Making a game out of it’s own soundscape

Easily my favorite title out of the past number of years, Fract OSC is a game unlike any other. I should start with a note that I strongly prefer music and rhythm based games as I feel that a powerful soundscape is what adds strength to a games atmosphere. Dynamic sound that changes with the environment, and spatial sound that a player with stereo or surround speakers, strengthens this environmental impact.

Fract takes this a step further by putting the soundscape into the hands of the player. To complete the game, Fract places a number of puzzles in front of the player, grouped into collections of about 8, and sharing a color. Each colored collection represents a track of a musical piece, specifically synth, lead, and bass. Completion of these tracks restores that section of color back to the gray environment of the game, restoring functionality to the environment.

Solving puzzles to bring light to an environment is but one facet of Fract’s dynamic atmosphere. Potentially it’s most impressive feature, is that these puzzles each have a sound that goes along with them. Based on your unique solution (of which there are many for each puzzle), a specific puzzle will take on a unique tone or musical pattern. That pattern then, becomes a part of the overall soundscape of the game. In short, your solutions to the puzzles, create the soundscape to the game around you! Fract achieves this dynamic sound nature by doing something that I’ve never seen in any other title.

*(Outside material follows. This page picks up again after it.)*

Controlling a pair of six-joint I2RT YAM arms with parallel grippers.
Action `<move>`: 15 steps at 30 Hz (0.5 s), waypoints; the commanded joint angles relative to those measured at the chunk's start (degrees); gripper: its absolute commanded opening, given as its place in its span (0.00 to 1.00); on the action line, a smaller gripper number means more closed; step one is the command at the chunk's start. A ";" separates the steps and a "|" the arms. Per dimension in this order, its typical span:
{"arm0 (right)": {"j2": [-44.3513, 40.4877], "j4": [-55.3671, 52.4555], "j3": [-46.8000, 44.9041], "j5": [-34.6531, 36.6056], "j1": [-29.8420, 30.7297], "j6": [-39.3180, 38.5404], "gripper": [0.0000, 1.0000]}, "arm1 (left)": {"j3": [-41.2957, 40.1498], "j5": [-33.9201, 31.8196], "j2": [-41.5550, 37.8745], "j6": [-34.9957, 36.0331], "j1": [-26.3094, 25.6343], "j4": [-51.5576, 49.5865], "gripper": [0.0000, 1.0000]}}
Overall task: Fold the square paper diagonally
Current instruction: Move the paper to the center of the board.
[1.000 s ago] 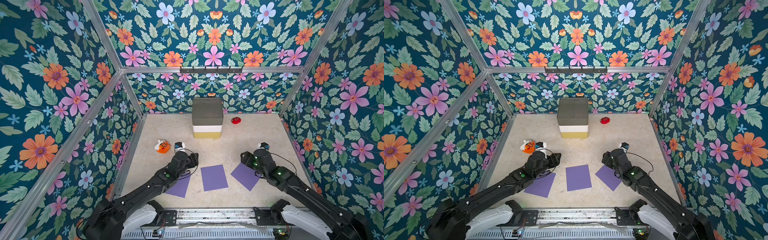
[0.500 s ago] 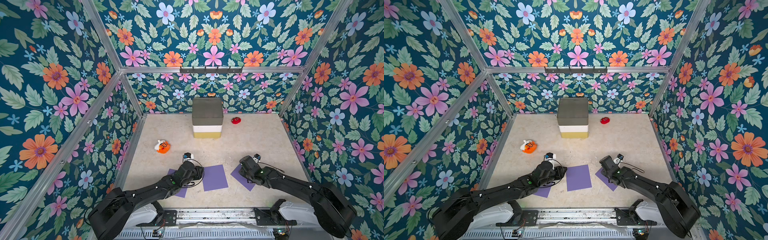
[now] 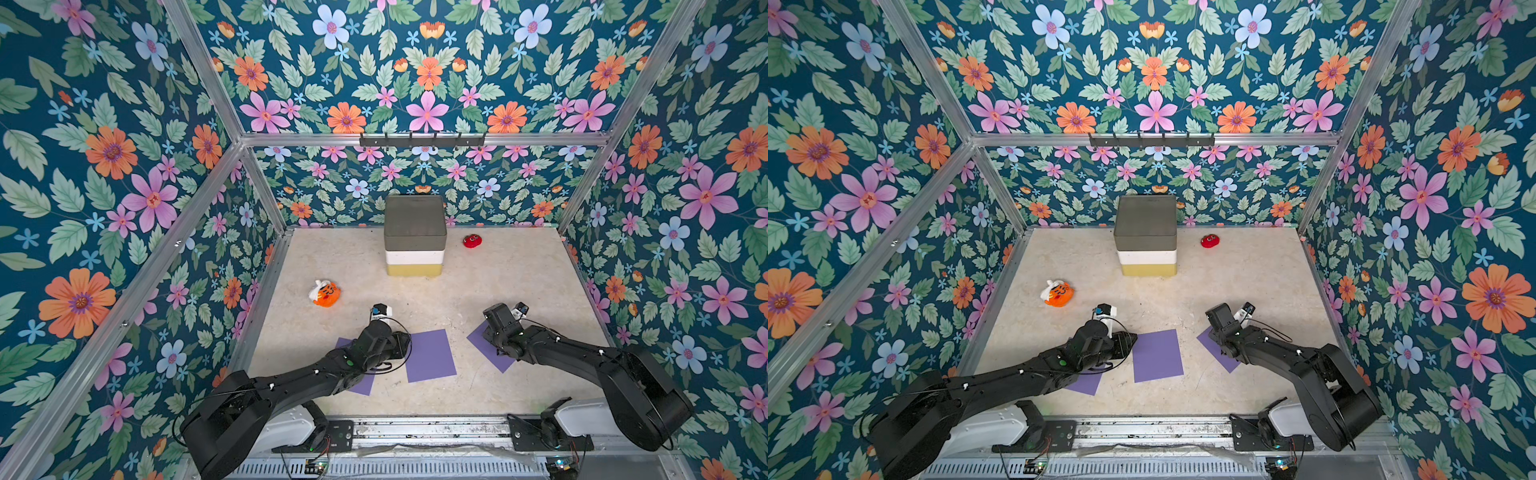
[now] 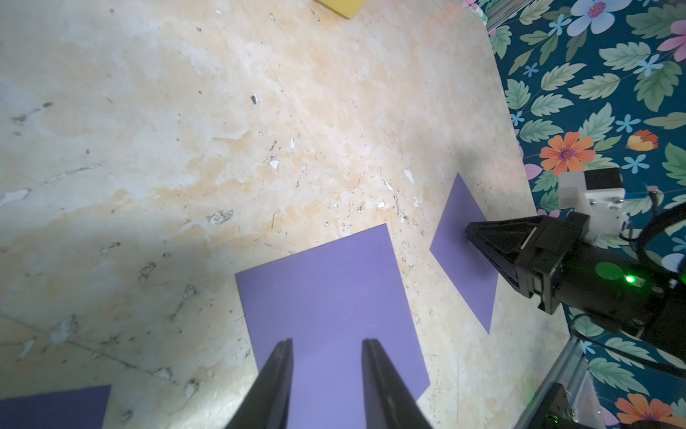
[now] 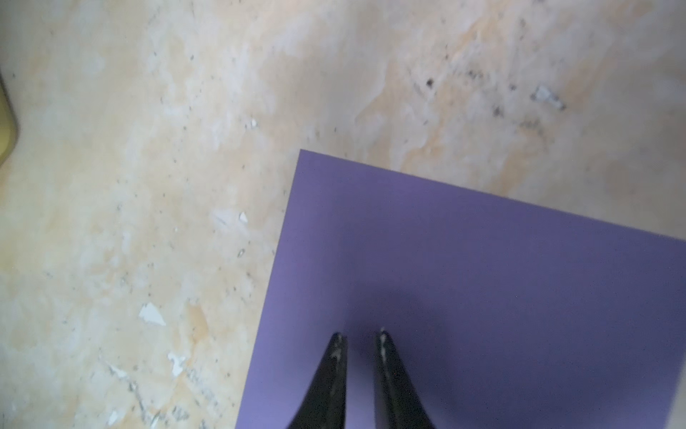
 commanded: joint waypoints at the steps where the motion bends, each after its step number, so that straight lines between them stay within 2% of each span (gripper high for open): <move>1: 1.40 -2.61 -0.43 -1.47 -3.03 -3.74 0.19 | 0.29 0.53 0.26 1.60 -0.03 -0.94 0.38; 5: 2.56 -1.86 1.46 -2.09 -7.00 -7.73 0.19 | 1.19 1.17 1.20 2.05 -0.02 -1.64 0.38; 10: -1.41 -6.97 6.34 -2.39 -7.17 -11.22 0.23 | 4.28 1.02 2.32 5.01 -0.04 -5.80 0.37; 12: -4.67 -8.98 7.03 -3.40 -6.22 -11.44 0.26 | 5.37 0.38 2.70 5.71 -0.03 -7.44 0.36; 15: -10.00 -11.97 7.33 -3.50 -1.66 -9.82 0.32 | 6.95 -1.37 3.53 6.00 -0.03 -10.37 0.34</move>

Fract live synthesizes its entire soundscape as you play the game, dynamically changing the tone and soundtrack of the game based on your own puzzle solutions, and interactions with the world.

Fract is a fantastic title that transforms a silent and colorless world into a vibrant symphony of color and electronic sounds as you explore its vast world and solve its puzzles. It’s unique control scheme and screenspace visual effects make for a very unique experience. As an added reward at the end of the game, upon completion of each color, you actually repair a portion of this “machine”, and when you return to the overworld, or hub, segments of it are now lit, ultimately activating portions of a fully functional analog modeling synthesizer, and sequencer, allowing the player to design their own music in the game, once they’ve repaired enough of its components.